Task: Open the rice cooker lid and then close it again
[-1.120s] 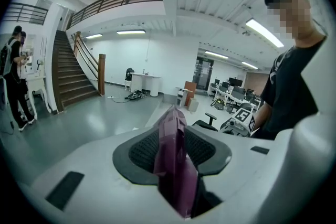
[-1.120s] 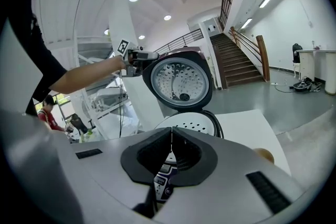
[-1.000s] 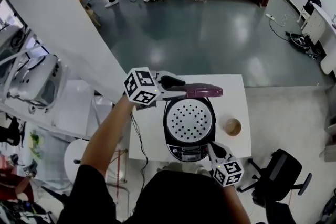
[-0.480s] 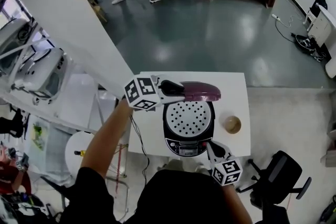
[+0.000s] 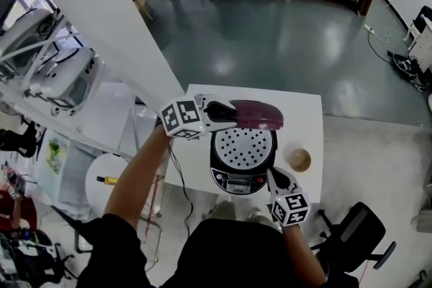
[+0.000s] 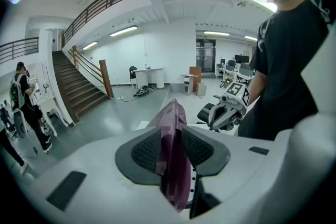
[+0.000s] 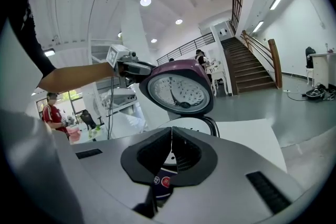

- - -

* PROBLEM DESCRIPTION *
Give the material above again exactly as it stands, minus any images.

* SOLUTION *
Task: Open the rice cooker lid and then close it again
[-1.120s] 
[-1.120s] 
[-1.000s] 
[-0.480s] 
[+0.000s] 
[+0.000s] 
[+0.000s] 

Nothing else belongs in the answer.